__Task__
Provide the number of lines below containing the word "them", without any other words.

__Dataset excerpt__

□ □ □ □

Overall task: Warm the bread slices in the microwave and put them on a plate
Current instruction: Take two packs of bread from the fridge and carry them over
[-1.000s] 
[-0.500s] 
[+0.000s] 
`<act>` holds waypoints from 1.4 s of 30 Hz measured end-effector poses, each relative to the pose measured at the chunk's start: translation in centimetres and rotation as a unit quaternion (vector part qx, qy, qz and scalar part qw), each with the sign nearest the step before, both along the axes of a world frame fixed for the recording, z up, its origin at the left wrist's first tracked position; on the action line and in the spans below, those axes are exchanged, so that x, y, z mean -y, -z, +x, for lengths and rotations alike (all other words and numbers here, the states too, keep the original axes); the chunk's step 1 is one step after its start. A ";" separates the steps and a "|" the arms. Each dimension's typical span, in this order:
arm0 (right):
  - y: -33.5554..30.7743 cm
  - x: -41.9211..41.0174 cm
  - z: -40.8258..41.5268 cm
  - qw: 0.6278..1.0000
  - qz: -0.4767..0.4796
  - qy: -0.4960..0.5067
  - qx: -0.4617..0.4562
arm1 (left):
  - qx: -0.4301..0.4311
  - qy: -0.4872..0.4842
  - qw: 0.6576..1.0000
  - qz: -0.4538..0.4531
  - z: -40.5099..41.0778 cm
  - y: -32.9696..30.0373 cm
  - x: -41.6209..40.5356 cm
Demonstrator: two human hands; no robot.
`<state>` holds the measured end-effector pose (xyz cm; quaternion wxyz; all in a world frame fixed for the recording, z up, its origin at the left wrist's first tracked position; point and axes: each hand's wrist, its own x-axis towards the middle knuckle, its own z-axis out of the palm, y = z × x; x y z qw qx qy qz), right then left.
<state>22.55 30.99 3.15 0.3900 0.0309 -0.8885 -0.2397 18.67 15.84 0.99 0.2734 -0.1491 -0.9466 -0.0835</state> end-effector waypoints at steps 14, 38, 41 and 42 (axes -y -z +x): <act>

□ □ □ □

__Finished task__
2